Task prompt =
Where the records below reach the line containing "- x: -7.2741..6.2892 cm", start transcribing, and end with the line containing "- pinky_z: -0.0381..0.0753", exactly and with nothing else added.

Extracted records =
=== Begin Enclosure ===

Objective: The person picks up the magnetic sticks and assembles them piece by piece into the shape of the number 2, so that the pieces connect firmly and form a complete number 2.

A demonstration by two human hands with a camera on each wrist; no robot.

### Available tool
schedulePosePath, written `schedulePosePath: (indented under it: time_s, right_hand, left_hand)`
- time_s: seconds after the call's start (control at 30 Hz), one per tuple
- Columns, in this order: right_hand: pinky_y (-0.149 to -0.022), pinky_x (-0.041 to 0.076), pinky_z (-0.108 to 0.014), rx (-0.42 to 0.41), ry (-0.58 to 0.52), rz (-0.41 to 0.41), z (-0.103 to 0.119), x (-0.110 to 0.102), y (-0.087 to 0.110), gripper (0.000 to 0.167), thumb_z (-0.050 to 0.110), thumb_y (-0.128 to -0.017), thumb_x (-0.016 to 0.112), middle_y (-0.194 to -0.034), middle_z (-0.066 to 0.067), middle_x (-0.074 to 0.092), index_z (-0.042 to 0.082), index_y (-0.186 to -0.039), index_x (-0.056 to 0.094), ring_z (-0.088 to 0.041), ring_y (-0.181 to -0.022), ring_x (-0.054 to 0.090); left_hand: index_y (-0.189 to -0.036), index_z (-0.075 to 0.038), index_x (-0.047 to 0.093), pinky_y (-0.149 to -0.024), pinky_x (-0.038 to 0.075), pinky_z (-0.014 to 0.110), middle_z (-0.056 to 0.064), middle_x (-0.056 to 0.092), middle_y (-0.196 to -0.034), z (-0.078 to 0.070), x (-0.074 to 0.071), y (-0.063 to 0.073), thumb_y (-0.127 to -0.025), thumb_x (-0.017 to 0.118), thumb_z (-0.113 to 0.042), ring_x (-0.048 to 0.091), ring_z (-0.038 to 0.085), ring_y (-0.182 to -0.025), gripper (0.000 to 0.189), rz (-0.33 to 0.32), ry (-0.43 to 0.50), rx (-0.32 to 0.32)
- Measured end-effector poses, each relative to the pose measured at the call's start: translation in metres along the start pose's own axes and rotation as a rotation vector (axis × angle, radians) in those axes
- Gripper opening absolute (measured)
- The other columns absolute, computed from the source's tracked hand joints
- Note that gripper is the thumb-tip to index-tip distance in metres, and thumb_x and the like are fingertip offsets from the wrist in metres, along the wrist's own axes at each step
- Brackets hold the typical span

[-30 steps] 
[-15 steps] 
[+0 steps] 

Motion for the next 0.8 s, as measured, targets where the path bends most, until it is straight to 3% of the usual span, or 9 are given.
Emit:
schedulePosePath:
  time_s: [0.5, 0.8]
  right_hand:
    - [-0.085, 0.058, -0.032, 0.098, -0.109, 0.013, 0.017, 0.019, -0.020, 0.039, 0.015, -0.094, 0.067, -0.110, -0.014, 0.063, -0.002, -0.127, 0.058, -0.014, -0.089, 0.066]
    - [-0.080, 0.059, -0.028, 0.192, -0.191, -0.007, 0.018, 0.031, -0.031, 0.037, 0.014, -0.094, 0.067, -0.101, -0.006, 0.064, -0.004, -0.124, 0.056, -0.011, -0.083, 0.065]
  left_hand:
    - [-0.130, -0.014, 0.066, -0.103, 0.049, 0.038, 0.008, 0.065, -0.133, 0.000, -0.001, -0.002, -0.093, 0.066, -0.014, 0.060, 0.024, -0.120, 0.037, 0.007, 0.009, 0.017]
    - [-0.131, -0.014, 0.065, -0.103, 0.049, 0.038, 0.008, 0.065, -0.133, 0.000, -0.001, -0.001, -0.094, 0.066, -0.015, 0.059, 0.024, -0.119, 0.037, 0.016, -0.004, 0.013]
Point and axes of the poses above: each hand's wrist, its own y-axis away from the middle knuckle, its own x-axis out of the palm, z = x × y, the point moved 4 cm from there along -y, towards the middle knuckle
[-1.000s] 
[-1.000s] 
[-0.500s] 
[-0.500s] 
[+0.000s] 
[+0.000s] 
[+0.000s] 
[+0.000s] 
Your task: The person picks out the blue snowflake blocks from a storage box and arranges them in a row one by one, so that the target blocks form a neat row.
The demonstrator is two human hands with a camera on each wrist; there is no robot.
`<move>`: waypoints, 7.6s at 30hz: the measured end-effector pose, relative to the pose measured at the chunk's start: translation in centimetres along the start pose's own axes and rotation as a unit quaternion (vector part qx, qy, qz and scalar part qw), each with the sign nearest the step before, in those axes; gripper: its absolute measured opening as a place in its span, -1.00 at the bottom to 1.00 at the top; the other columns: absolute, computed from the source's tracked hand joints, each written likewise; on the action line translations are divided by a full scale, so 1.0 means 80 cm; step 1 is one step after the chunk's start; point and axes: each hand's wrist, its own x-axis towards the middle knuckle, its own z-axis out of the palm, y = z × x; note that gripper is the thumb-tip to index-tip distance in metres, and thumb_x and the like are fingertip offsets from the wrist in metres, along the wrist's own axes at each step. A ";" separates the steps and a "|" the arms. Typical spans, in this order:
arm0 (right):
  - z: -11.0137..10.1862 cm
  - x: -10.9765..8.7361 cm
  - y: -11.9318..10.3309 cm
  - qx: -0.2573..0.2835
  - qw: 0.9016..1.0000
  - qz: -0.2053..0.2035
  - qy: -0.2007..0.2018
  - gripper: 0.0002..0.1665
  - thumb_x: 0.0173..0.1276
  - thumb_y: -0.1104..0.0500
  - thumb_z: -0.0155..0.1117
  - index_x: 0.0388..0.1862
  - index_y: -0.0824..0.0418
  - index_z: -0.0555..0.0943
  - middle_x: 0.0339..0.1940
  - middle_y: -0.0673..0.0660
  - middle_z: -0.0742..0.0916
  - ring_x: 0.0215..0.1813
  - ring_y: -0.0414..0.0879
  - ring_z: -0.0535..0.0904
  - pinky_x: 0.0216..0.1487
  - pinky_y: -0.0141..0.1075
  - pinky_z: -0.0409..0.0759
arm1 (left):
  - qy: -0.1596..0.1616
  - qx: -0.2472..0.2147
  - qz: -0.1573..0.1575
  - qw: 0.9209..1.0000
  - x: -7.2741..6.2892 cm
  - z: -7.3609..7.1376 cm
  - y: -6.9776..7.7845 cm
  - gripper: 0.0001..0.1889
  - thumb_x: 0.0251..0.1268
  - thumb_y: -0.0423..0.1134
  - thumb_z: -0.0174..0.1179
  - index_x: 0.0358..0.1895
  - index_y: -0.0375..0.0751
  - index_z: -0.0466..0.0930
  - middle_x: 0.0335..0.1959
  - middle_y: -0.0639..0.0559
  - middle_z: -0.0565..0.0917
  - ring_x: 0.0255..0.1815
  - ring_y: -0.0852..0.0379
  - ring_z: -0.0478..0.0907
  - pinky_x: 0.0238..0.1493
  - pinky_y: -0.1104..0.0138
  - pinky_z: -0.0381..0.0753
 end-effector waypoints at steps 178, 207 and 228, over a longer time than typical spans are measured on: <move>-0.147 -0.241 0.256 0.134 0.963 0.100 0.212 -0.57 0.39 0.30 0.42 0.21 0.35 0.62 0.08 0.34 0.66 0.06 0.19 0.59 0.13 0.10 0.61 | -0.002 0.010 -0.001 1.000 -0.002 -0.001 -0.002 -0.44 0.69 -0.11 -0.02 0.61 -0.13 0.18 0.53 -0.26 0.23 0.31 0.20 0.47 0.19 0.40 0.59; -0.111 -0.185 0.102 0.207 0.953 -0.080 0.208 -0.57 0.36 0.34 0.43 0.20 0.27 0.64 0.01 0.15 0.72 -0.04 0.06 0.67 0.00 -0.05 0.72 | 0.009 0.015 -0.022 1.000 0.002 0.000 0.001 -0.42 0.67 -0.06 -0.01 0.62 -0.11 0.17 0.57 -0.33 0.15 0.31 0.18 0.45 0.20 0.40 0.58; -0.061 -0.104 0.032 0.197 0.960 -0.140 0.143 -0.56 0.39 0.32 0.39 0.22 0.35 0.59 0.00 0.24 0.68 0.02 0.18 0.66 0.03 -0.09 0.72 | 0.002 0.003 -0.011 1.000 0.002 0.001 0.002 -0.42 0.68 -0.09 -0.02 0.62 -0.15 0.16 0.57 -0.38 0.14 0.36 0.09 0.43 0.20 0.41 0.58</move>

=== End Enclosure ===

Exercise solution =
  - x: -7.2741..6.2892 cm
  - z: -7.3609..7.1376 cm
  - y: -6.9776..7.7845 cm
  - gripper: 0.0001..0.1889
  - thumb_x: 0.0251..0.1268
  - thumb_y: -0.0423..0.1134
  - thumb_z: -0.0174..0.1179
  - index_x: 0.0358..0.1895
  - index_y: -0.0375..0.0751
  - index_z: -0.0466..0.0930
  - middle_x: 0.0335..0.1959
  - middle_y: -0.0639..0.0559
  - middle_z: -0.0565..0.0917
  - ring_x: 0.0255..0.1815
  - ring_y: -0.0852..0.0379
  - ring_z: -0.0478..0.0907
  - pinky_x: 0.0238..0.1493
  - pinky_y: -0.1104..0.0138
  - pinky_z: -0.0381..0.0753

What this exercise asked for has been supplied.